• **Exercise requirements**: Set down the full listing exactly as given. Any pictures are to be left out.
◇ ◇ ◇ ◇ ◇ ◇ ◇
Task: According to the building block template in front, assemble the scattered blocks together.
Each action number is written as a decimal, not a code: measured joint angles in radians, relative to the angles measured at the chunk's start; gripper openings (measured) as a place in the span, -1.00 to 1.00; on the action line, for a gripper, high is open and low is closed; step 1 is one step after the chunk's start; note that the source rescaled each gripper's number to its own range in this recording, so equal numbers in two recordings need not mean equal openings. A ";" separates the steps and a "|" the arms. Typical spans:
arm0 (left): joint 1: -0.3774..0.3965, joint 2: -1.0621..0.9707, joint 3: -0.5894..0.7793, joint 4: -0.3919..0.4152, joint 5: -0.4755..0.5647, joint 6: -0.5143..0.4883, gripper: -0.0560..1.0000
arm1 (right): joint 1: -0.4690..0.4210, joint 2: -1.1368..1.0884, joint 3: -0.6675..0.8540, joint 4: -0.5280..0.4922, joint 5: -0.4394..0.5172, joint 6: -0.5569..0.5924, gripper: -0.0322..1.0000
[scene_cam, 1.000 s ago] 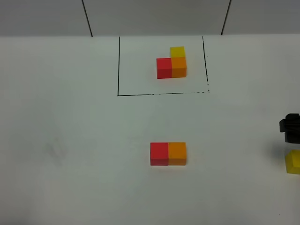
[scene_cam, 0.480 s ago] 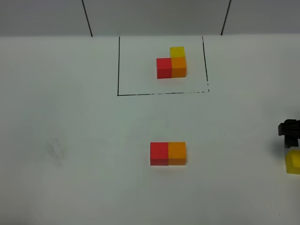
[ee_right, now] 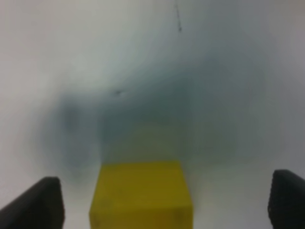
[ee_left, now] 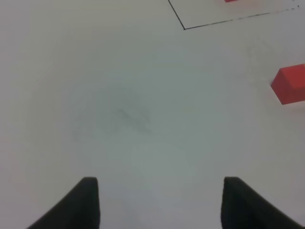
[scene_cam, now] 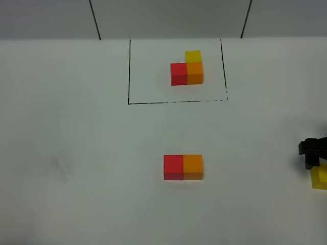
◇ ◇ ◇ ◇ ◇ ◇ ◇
• **Exercise result**:
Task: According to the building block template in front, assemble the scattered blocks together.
Each action number is written as a decimal, not a code: measured joint angles in radians, relative to the angles measured at the chunk's start; gripper openings (measured) as a place in the span, -1.00 to 1.00; on the action line, for a gripper, high is open and low is closed; step 1 is one step after the chunk's start; note that the source rescaled each gripper's number to its own range in this recording, so equal numbers in two recordings need not mean equal openings. A ";" separates the steps and a "|" the arms. Typical spans:
arm0 (left): joint 1: -0.3774..0.3965, joint 2: -1.0621..0.9707, joint 3: -0.5894..0.7793, joint 4: -0.3919..0.4152, joint 5: -0.4755..0.5647, joint 6: -0.5143..0.4883, gripper: -0.0560..1.0000
arm1 (right): joint 1: -0.4690..0.4210, joint 2: -1.1368..1.0884, joint 3: -0.6675..0.8540, joint 4: -0.5280..0.4922, joint 5: -0.4394..0.5172, joint 6: -0.5569..0.5924, gripper: -0.0322..1.0000
[scene_cam, 1.000 s ago] 
[scene_cam, 0.480 s ago] 
[ee_right, now] 
[ee_left, now] 
[scene_cam, now] 

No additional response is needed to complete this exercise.